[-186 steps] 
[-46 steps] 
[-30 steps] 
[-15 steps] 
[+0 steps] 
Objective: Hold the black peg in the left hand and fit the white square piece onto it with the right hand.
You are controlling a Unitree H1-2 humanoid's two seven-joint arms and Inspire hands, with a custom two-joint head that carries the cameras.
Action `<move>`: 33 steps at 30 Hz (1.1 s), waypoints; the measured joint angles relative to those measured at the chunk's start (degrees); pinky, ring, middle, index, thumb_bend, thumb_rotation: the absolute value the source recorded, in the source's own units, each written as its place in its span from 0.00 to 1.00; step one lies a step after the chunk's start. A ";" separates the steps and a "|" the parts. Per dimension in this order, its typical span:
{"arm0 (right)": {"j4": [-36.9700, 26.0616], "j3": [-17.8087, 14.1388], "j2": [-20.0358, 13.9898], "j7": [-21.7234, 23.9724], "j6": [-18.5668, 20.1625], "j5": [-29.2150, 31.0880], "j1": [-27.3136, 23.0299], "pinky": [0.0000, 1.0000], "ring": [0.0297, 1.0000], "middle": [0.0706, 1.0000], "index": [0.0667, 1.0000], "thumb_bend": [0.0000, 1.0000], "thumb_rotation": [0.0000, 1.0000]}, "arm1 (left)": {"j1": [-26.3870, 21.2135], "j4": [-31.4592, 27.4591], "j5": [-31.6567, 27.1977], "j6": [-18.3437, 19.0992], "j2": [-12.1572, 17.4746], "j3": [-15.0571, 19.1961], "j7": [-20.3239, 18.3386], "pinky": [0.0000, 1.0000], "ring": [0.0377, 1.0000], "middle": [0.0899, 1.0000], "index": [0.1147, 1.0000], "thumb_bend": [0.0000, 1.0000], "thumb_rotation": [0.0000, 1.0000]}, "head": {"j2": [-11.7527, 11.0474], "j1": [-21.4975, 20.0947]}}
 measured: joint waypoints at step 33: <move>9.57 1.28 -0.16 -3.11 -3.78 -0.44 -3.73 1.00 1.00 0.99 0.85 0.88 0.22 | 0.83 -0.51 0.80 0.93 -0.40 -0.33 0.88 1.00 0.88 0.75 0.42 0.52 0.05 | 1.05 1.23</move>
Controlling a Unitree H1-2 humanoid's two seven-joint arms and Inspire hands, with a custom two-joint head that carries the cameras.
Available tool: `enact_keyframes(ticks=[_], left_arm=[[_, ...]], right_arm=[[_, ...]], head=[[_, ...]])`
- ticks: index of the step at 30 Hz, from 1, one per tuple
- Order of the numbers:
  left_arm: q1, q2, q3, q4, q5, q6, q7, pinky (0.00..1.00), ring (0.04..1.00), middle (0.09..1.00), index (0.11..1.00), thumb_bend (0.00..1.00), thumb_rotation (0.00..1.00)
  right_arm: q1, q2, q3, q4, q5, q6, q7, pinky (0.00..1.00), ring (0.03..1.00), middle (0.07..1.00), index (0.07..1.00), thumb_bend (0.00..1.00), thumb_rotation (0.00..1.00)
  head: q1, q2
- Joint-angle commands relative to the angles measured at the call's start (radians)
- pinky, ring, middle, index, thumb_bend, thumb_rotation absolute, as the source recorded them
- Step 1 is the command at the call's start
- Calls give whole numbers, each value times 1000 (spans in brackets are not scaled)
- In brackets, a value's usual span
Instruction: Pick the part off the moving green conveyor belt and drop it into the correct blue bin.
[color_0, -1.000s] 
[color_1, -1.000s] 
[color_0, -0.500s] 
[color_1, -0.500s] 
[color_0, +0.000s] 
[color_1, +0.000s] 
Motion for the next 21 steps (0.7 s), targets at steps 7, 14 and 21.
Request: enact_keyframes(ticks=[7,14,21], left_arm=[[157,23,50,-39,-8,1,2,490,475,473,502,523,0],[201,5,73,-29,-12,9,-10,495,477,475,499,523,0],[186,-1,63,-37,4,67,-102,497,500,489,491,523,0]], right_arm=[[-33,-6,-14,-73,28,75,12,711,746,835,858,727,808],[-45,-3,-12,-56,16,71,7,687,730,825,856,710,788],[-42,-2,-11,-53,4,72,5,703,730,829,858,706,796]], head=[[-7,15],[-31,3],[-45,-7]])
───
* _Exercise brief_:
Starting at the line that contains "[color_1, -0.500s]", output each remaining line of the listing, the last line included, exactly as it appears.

* _Final answer_:
[color_1, -0.500s] 
[color_0, +0.000s] 
[color_1, +0.000s] 
Motion for the next 21 steps (0.7 s), targets at steps 7, 14 and 21.
Request: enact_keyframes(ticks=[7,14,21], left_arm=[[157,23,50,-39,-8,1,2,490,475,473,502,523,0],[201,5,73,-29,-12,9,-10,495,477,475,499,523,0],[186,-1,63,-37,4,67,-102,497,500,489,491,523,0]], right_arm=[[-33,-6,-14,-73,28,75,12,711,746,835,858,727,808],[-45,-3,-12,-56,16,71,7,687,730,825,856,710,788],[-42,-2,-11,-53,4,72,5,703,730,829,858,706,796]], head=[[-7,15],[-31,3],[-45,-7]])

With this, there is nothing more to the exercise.